### REQUIREMENT
Print the data below exactly, but only the lines from the one containing "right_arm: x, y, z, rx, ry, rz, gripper" down to the one containing "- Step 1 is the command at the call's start", inclusive.

### GIVEN RECORDS
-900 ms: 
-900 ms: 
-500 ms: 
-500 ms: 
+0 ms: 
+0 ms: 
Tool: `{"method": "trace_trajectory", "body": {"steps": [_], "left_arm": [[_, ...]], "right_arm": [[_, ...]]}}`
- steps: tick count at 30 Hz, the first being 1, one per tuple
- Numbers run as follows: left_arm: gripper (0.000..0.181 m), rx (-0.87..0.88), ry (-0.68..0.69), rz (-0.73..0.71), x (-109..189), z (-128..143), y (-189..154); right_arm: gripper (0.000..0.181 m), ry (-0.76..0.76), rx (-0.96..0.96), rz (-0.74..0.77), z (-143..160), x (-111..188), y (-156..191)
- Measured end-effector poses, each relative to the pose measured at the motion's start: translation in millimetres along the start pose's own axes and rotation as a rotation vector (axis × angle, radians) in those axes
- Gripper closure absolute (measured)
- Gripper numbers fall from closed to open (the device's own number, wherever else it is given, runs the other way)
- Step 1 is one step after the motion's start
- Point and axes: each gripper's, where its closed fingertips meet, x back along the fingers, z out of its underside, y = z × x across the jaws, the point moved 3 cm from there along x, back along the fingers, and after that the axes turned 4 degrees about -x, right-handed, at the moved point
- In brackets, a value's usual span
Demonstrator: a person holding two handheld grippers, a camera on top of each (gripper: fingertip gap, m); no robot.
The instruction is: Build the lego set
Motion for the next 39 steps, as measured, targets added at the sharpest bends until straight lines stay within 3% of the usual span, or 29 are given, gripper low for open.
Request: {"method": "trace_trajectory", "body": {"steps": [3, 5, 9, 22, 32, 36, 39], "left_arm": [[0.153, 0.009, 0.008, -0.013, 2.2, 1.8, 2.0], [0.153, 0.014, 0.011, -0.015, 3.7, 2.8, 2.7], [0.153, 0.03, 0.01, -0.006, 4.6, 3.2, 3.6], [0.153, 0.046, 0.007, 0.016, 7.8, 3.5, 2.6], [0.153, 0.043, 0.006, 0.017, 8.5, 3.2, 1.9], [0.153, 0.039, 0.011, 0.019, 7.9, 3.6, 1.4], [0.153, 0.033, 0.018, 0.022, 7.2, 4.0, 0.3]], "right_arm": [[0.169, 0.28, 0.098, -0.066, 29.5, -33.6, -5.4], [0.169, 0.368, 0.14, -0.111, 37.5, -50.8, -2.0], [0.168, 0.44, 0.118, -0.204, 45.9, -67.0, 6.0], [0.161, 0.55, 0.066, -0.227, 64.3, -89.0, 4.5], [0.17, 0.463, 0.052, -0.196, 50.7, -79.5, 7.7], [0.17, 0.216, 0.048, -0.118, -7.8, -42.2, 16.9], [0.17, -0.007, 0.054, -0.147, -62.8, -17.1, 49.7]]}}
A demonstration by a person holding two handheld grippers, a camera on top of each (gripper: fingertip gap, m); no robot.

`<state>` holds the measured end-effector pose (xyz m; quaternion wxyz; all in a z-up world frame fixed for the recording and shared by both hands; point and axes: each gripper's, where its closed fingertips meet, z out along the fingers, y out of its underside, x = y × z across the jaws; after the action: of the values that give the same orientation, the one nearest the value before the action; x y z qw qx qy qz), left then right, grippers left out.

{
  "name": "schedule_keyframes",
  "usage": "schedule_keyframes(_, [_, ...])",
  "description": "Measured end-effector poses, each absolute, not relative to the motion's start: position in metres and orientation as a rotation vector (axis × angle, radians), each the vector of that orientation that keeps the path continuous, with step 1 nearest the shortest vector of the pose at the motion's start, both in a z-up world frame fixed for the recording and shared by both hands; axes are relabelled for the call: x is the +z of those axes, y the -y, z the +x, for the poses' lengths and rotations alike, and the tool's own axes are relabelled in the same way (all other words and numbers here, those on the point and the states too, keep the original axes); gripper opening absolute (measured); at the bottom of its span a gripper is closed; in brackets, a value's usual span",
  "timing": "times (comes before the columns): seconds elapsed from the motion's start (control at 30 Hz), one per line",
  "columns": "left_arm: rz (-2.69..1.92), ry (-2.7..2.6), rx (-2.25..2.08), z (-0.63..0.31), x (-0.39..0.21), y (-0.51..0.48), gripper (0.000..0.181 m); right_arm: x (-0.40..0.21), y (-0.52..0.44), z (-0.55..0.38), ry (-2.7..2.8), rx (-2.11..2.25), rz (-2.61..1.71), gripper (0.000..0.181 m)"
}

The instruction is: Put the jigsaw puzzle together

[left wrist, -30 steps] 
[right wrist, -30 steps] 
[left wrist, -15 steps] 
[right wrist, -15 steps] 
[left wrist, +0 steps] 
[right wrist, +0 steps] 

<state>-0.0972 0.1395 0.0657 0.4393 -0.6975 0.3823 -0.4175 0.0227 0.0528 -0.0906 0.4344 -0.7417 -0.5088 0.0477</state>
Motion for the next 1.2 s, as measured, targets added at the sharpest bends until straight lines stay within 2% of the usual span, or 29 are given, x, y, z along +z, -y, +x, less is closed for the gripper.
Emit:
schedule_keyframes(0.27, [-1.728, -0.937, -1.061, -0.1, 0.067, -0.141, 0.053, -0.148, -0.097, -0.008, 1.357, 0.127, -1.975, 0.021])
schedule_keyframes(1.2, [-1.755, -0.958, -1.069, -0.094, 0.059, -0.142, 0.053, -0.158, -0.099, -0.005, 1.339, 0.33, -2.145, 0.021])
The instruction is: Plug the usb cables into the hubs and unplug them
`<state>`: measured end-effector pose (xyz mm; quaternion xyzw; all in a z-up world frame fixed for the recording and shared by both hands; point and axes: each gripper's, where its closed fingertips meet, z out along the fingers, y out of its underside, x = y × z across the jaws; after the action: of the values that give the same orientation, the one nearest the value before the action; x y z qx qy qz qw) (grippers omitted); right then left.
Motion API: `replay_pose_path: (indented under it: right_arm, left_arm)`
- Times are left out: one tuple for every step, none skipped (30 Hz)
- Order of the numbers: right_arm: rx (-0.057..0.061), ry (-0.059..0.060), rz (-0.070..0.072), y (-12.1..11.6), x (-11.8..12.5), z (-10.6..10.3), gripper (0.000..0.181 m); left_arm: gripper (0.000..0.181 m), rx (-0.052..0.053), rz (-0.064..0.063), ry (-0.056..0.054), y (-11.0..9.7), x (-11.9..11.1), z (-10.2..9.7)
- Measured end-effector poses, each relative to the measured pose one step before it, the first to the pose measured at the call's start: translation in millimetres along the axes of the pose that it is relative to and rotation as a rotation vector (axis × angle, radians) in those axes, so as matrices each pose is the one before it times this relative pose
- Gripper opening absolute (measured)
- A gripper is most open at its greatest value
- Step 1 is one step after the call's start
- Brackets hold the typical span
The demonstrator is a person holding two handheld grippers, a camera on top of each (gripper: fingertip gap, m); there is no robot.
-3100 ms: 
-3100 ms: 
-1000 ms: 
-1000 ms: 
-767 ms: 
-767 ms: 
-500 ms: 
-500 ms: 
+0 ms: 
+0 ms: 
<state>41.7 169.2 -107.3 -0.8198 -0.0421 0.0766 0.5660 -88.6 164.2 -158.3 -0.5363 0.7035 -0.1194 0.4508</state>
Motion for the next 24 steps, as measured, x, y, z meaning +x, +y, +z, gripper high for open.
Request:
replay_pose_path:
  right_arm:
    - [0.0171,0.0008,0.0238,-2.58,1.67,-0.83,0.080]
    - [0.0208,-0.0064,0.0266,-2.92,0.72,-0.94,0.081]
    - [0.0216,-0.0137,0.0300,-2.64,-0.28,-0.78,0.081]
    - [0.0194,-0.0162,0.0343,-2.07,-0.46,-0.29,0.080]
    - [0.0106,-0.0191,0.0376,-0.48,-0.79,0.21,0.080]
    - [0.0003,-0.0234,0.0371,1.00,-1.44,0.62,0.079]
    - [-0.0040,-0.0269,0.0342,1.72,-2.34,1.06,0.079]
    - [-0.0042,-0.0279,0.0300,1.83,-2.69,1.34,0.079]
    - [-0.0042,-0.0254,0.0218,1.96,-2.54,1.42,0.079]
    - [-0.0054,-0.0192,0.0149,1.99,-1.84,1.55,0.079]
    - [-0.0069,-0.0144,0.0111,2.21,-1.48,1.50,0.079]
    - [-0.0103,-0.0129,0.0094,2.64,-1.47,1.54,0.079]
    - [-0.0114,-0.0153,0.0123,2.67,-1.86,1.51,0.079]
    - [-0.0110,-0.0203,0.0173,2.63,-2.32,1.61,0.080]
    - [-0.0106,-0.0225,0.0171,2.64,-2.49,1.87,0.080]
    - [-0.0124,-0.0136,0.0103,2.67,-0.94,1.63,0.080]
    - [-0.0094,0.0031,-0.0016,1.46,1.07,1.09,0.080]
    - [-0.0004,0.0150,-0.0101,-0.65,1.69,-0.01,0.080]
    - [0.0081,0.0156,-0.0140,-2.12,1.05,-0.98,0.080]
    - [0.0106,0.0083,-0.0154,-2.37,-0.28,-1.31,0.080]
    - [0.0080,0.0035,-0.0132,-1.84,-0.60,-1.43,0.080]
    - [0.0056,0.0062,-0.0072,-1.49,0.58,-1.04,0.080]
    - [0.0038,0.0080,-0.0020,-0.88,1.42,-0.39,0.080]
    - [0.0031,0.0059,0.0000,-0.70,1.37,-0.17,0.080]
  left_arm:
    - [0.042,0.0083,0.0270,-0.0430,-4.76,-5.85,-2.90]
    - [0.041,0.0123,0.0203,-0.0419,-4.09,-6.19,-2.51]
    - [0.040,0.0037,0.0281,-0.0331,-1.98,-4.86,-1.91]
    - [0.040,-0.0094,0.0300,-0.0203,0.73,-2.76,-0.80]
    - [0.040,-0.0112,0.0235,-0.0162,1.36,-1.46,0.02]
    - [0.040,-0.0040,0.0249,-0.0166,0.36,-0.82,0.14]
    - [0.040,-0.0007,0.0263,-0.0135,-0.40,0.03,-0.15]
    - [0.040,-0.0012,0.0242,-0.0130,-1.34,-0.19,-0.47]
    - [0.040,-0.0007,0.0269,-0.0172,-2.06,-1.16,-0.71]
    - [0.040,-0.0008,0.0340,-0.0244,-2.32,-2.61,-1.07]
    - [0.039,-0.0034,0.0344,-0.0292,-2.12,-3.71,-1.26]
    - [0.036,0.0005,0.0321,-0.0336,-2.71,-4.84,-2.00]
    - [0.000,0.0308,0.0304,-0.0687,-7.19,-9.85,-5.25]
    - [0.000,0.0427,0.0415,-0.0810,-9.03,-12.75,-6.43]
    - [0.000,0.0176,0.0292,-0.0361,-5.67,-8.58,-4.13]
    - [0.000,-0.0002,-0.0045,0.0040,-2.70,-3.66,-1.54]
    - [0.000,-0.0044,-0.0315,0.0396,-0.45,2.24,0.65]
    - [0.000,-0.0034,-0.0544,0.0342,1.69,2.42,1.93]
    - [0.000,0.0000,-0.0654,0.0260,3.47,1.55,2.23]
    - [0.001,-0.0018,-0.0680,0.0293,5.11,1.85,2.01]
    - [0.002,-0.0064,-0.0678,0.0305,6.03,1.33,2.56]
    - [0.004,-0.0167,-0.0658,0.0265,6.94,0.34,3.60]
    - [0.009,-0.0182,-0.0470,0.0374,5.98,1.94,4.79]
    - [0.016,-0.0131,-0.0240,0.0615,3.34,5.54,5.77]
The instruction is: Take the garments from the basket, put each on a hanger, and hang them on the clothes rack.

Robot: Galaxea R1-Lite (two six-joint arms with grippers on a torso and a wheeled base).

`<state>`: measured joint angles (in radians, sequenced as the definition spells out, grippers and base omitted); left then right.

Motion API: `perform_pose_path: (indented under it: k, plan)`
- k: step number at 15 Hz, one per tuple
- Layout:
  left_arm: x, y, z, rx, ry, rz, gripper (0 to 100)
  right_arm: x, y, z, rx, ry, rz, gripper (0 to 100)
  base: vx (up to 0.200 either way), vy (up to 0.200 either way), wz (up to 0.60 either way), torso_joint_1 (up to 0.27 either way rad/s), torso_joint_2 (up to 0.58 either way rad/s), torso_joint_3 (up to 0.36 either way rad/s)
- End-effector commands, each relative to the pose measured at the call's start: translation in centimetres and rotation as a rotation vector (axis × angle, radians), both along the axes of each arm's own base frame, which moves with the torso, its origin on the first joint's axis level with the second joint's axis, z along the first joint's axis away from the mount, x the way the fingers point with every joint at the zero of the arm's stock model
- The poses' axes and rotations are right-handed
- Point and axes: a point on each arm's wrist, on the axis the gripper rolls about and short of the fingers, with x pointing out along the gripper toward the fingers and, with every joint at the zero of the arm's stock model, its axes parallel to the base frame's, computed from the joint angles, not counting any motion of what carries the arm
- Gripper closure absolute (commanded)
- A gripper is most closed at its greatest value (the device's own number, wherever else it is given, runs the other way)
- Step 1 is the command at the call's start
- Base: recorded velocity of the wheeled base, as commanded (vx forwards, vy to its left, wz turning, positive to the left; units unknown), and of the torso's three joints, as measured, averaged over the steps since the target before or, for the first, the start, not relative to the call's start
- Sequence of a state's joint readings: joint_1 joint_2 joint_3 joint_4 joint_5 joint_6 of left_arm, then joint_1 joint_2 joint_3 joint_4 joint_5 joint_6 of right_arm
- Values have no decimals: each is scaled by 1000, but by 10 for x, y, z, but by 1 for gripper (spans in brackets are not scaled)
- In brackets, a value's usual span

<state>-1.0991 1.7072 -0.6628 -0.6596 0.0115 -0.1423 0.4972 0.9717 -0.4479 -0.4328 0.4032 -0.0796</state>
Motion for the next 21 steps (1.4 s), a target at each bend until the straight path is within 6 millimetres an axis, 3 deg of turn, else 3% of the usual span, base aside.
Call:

### TASK RESULT
  right_arm: x, y, z, rx, ry, rz, gripper (0 to 100)
  base: vx (up to 0.200 either way), vy (up to 0.200 either way), wz (up to 0.60 either way), torso_joint_1 (up to 0.27 either way rad/s), torso_joint_2 (up to 0.58 either way rad/s), torso_joint_3 (up to 0.36 either way rad/s)
- End-effector commands, each relative to the pose measured at the call's start: translation in centimetres and rotation as a rotation vector (axis × angle, radians), both along the axes of each arm's own base frame, which moves with the torso, its origin on the first joint's axis level with the second joint's axis, z along the first joint's axis away from the mount, x the way the fingers point with every joint at the zero of the arm's stock model
- The poses' axes and rotations are right-handed
- Point and axes: a point on each arm's wrist, on the axis the gripper rolls about and short of the fingers, with x pointing out along the gripper toward the fingers and, with every joint at the zero of the arm's stock model, its axes parallel to the base frame's, computed from the joint angles, not counting any motion of what carries the arm
- Gripper closure absolute (commanded)
- A gripper is most closed at its greatest value (the device's own number, wherever else it is given, runs the other way)
- Step 1 is the command at the call's start

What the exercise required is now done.